**Directions for this task:**
From the records below, please return each line that holds the word "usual".

• • • • • • •

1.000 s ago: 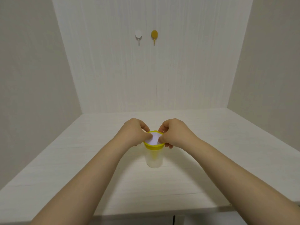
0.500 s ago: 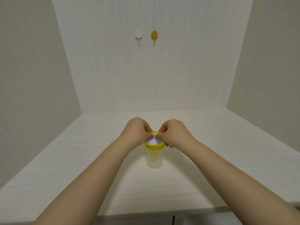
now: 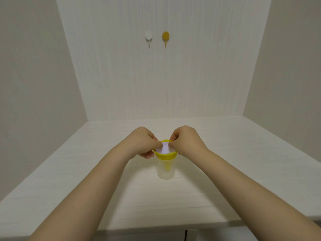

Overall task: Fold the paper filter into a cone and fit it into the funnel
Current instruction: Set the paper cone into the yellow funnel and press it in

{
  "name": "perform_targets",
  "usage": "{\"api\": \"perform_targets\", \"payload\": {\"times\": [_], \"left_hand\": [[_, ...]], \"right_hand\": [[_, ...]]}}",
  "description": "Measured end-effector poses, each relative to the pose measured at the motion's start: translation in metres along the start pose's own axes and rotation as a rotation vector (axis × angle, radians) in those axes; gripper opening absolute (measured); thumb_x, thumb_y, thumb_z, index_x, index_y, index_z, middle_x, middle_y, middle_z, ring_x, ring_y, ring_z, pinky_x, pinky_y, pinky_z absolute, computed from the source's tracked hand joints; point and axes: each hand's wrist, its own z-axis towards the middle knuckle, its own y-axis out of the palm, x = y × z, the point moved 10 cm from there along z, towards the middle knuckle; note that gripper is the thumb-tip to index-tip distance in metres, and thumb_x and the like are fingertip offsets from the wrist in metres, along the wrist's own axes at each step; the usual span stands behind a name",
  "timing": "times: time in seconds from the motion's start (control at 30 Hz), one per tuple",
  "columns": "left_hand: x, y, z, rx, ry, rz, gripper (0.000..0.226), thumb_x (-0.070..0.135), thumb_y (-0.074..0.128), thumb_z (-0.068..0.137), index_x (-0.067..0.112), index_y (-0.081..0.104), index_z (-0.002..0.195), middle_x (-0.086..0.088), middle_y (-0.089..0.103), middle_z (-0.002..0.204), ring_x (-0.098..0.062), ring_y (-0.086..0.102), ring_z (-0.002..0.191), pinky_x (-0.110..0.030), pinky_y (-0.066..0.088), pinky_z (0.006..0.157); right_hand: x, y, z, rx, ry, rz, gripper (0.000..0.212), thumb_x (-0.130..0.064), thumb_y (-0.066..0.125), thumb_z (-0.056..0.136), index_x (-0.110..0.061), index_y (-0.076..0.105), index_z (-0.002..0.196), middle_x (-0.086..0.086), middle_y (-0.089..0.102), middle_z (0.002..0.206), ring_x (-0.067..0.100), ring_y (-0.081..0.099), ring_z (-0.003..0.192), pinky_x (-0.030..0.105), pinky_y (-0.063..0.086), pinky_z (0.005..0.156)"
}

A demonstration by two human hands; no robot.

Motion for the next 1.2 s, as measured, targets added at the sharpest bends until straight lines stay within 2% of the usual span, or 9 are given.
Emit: {"api": "perform_targets", "payload": {"times": [0.07, 0.17, 0.23, 0.37, 0.63, 0.77, 0.9, 1.0, 1.2], "left_hand": [[-0.003, 0.0, -0.003, -0.046, -0.037, 0.008, 0.011, 0.008, 0.06, 0.075, 0.007, 0.067, 0.082, -0.003, 0.056, 0.059, -0.005, 0.052, 0.032, -0.014, 0.042, 0.036], [-0.002, 0.002, -0.006, -0.07, -0.05, 0.027, 0.011, 0.005, 0.056, 0.076, 0.007, 0.065, 0.081, -0.004, 0.052, 0.054, -0.005, 0.047, 0.029, -0.013, 0.038, 0.035], [-0.001, 0.003, -0.007, -0.064, -0.055, 0.034, 0.016, 0.003, 0.055, 0.076, 0.002, 0.066, 0.087, -0.004, 0.051, 0.052, -0.008, 0.046, 0.031, -0.014, 0.038, 0.036], [0.001, 0.004, -0.006, -0.052, -0.059, 0.064, 0.024, 0.001, 0.053, 0.077, -0.004, 0.066, 0.096, -0.006, 0.05, 0.051, -0.012, 0.045, 0.037, -0.015, 0.039, 0.037], [0.004, 0.005, -0.006, -0.065, -0.05, 0.145, 0.018, 0.005, 0.053, 0.077, 0.003, 0.065, 0.09, -0.006, 0.052, 0.054, -0.014, 0.047, 0.042, -0.017, 0.04, 0.04], [0.006, 0.006, -0.004, -0.101, -0.039, 0.208, 0.017, 0.013, 0.055, 0.079, 0.007, 0.065, 0.091, -0.002, 0.054, 0.058, -0.005, 0.049, 0.033, -0.013, 0.04, 0.036], [0.01, 0.006, -0.004, -0.126, -0.034, 0.24, 0.014, 0.019, 0.063, 0.079, 0.007, 0.064, 0.088, -0.001, 0.054, 0.059, -0.01, 0.052, 0.047, -0.015, 0.042, 0.039], [0.012, 0.008, -0.003, -0.129, -0.032, 0.277, 0.019, 0.016, 0.064, 0.08, 0.003, 0.065, 0.093, -0.004, 0.051, 0.056, -0.012, 0.049, 0.048, -0.016, 0.042, 0.042], [0.011, 0.01, -0.004, -0.134, -0.049, 0.319, 0.012, 0.014, 0.061, 0.081, 0.003, 0.059, 0.085, -0.006, 0.05, 0.056, -0.015, 0.047, 0.05, -0.02, 0.041, 0.048]], "right_hand": [[0.001, 0.001, 0.0, -0.004, 0.008, 0.007, 0.025, -0.002, 0.055, 0.073, -0.019, 0.051, 0.055, -0.004, 0.048, 0.055, 0.017, 0.049, 0.054, 0.019, 0.035, 0.044], [0.0, 0.001, 0.0, -0.012, 0.003, 0.009, 0.018, -0.003, 0.055, 0.073, -0.016, 0.057, 0.062, -0.004, 0.049, 0.057, 0.019, 0.052, 0.059, 0.019, 0.036, 0.045], [-0.001, 0.002, 0.0, -0.013, 0.001, 0.012, 0.015, -0.003, 0.056, 0.073, -0.016, 0.059, 0.066, -0.003, 0.05, 0.058, 0.021, 0.053, 0.06, 0.019, 0.037, 0.045], [0.0, 0.002, 0.0, -0.02, 0.003, 0.016, 0.02, -0.004, 0.057, 0.072, -0.018, 0.053, 0.057, -0.003, 0.05, 0.056, 0.015, 0.05, 0.053, 0.019, 0.036, 0.045], [0.0, 0.002, 0.002, -0.028, 0.016, 0.033, 0.027, -0.005, 0.06, 0.071, -0.021, 0.05, 0.051, -0.004, 0.05, 0.053, 0.01, 0.047, 0.047, 0.02, 0.038, 0.046], [0.0, 0.002, 0.003, -0.037, 0.02, 0.03, 0.027, -0.006, 0.061, 0.071, -0.021, 0.051, 0.051, -0.004, 0.05, 0.052, 0.009, 0.047, 0.046, 0.019, 0.037, 0.045], [0.0, 0.002, 0.003, -0.037, 0.012, 0.026, 0.027, -0.006, 0.062, 0.07, -0.021, 0.051, 0.051, -0.004, 0.049, 0.052, 0.009, 0.046, 0.046, 0.02, 0.037, 0.045], [0.0, 0.003, 0.004, -0.036, 0.006, 0.026, 0.027, -0.006, 0.061, 0.07, -0.021, 0.051, 0.05, -0.004, 0.049, 0.052, 0.009, 0.046, 0.046, 0.019, 0.037, 0.045], [-0.003, 0.003, 0.004, -0.038, -0.045, 0.056, 0.006, -0.011, 0.065, 0.072, -0.014, 0.062, 0.067, -0.006, 0.052, 0.056, 0.008, 0.048, 0.048, 0.022, 0.04, 0.048]]}}
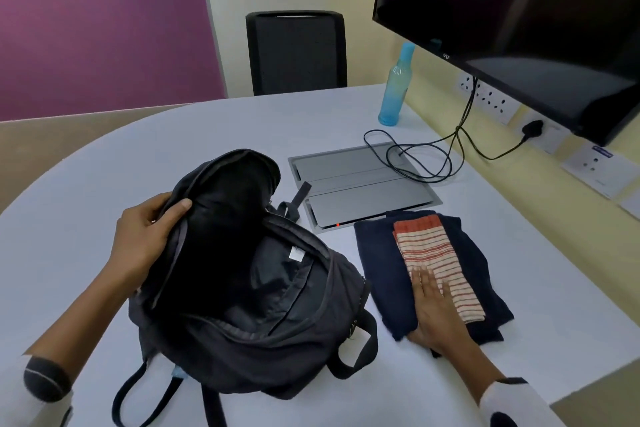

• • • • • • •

**Task solution:**
  "description": "Measured end-effector poses, each relative to the pose measured at the motion's start: translation in metres along the start pose's own axes and rotation as a rotation vector (axis × angle, radians) in those axes; gripper opening absolute (measured); thumb_x, thumb_y, thumb_z, index_x, index_y, index_z, middle_x, middle_y, middle_z, ring_x, ring_y, ring_z, pinky_x, pinky_y, pinky_z absolute, computed from the source's tracked hand joints; point and axes: each hand's wrist, its own z-axis towards the middle knuckle, its own y-axis out of the palm, x = y × z, the point moved 10 cm from there along z, towards the middle knuckle; note that gripper is the thumb-tip to index-tip distance in metres, and thumb_x and the like are fingertip offsets from the wrist in metres, along the wrist's own axes at each step; the usual span stands behind a name",
Motion for the next 1.2 s, as measured, targets added at the sharpest bends until straight lines stay within 2% of the usual span, or 9 are given.

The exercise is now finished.